# Lesson 36 - Random Forests

## Prepare Environment

In [0]:
import numpy as np
import pandas as pd
import matplotlib.pyplot as plt

from pyspark.sql import SparkSession
from pyspark.sql.functions import col, expr

from pyspark.ml.feature import VectorAssembler, OneHotEncoder, StringIndexer
from pyspark.ml.evaluation import MulticlassClassificationEvaluator
from pyspark.ml.classification import RandomForestClassifier, DecisionTreeClassifier
from pyspark.mllib.evaluation import MulticlassMetrics
from pyspark.ml import Pipeline
from pyspark.ml.tuning import CrossValidator, ParamGridBuilder


spark = SparkSession.builder.getOrCreate()

## Random Forests

An **ensemble**  model is one that generates its predictions by combining the predictions from several simpler models. It is often the case that the ensemble model will have better predictive performance than any of the individual models from which it is built.
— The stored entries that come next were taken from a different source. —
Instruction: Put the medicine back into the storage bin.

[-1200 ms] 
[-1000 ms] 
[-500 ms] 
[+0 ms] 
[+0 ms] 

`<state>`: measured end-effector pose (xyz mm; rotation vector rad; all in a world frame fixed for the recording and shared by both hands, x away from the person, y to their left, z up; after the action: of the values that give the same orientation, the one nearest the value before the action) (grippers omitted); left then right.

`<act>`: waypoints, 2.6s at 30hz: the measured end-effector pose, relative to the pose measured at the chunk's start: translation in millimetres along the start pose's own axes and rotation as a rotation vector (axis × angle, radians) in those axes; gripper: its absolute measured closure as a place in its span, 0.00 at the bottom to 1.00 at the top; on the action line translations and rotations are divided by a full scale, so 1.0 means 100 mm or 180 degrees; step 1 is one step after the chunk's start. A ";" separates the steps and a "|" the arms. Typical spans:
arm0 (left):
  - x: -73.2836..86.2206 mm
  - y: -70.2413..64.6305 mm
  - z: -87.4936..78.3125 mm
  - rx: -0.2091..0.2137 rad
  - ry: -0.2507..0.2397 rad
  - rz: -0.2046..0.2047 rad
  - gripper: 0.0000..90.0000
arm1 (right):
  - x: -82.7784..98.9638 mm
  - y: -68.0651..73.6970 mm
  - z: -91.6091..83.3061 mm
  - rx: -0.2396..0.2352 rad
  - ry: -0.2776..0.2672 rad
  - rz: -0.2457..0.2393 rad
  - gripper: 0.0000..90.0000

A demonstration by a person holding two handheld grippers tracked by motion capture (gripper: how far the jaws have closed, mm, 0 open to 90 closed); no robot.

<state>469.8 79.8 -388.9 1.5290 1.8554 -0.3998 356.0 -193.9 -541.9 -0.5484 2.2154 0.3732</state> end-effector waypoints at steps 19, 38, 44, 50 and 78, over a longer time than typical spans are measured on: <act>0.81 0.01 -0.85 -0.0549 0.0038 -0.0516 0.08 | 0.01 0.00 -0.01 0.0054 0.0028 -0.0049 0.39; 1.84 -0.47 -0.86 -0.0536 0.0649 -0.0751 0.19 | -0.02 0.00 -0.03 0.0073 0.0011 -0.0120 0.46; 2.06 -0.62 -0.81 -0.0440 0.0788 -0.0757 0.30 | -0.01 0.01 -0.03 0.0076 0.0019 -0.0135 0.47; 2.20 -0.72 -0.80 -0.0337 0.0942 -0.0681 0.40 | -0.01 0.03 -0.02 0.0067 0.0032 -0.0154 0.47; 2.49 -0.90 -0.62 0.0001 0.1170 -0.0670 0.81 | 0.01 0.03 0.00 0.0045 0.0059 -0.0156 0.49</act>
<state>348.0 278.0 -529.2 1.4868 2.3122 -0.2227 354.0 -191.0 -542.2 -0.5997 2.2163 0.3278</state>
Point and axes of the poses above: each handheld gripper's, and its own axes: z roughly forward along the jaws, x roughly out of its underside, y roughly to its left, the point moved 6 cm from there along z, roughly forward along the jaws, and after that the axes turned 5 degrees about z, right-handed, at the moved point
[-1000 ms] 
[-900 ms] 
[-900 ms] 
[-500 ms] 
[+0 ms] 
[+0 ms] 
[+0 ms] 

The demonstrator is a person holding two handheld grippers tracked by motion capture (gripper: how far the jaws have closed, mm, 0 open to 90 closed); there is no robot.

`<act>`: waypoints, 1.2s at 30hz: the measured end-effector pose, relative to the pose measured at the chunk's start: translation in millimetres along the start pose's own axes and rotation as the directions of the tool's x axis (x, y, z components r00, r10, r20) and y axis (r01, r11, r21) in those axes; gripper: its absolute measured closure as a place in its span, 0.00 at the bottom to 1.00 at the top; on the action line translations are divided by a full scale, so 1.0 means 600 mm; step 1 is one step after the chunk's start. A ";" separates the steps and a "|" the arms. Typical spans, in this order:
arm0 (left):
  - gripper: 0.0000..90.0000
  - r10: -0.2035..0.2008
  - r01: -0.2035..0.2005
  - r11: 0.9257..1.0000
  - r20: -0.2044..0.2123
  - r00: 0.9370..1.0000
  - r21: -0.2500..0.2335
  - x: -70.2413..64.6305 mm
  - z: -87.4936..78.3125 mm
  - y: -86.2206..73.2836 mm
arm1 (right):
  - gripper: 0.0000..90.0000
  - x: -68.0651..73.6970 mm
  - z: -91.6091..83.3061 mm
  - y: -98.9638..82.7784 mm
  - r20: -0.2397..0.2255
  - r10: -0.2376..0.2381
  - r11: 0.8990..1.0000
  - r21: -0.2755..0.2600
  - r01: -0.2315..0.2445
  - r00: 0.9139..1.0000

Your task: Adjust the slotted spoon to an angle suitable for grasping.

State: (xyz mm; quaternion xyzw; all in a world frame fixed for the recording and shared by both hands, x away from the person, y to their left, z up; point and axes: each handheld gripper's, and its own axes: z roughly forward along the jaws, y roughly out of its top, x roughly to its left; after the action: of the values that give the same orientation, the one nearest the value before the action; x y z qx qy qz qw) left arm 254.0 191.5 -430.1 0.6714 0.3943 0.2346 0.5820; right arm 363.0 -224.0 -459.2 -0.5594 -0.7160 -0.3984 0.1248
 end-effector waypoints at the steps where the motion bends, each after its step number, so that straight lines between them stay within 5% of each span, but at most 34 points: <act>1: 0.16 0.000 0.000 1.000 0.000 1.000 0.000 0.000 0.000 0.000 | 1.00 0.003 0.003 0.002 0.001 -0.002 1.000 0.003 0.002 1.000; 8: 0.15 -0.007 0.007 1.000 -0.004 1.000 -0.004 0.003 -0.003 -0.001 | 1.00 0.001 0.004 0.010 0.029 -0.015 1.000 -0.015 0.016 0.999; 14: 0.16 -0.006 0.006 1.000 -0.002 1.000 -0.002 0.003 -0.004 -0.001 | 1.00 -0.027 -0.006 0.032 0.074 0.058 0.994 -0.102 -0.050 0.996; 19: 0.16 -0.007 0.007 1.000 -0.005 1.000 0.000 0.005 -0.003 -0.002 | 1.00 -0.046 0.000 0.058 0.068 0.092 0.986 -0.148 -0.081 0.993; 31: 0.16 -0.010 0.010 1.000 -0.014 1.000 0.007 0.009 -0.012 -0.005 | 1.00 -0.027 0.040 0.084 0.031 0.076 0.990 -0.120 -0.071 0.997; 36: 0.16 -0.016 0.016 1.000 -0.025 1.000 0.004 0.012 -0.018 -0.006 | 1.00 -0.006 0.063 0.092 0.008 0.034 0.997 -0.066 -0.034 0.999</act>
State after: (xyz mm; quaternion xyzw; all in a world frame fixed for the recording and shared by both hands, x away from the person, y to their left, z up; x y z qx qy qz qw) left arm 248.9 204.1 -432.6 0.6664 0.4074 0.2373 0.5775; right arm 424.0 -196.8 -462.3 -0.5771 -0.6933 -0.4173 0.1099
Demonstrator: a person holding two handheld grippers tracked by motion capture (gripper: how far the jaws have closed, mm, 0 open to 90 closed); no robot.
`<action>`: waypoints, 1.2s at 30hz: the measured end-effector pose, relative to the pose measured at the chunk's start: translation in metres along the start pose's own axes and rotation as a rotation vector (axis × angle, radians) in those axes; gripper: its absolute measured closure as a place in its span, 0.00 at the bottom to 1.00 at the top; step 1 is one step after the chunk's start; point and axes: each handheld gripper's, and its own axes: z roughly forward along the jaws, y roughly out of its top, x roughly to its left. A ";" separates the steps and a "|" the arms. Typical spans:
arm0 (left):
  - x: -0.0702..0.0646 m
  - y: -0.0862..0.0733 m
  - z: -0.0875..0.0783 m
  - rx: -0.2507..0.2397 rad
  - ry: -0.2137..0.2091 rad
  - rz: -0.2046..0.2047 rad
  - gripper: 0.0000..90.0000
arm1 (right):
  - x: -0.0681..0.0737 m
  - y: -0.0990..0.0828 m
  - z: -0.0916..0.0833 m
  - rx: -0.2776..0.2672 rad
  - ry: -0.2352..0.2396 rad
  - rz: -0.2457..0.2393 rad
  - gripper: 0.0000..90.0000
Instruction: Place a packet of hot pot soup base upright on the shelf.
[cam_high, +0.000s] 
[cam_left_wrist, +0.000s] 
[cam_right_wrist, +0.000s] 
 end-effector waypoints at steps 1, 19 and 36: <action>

A **random forest**  is an ensemble of many decision trees. To ensure that the trees are different from one another, each tree is trained on a different subset of the training set. Assume that our training set contains n observations. When building a tree model to be used in a random forest, a sample of size n is drawn from the training set, with replacement. Such a sample is referred to as a **bootstrap**  sample. We train each tree in the random forest on its own bootstrapped sample. Since each sample will likely be different from every other sample, this will encourage differences in the trees making up the random forest. 

When generating predictions with a random forest, the observations are provided to each of the individual trees, which will generate their own predictions. The final classifications generated by the forest are then obtained by allowing the trees to vote on the correct classification. 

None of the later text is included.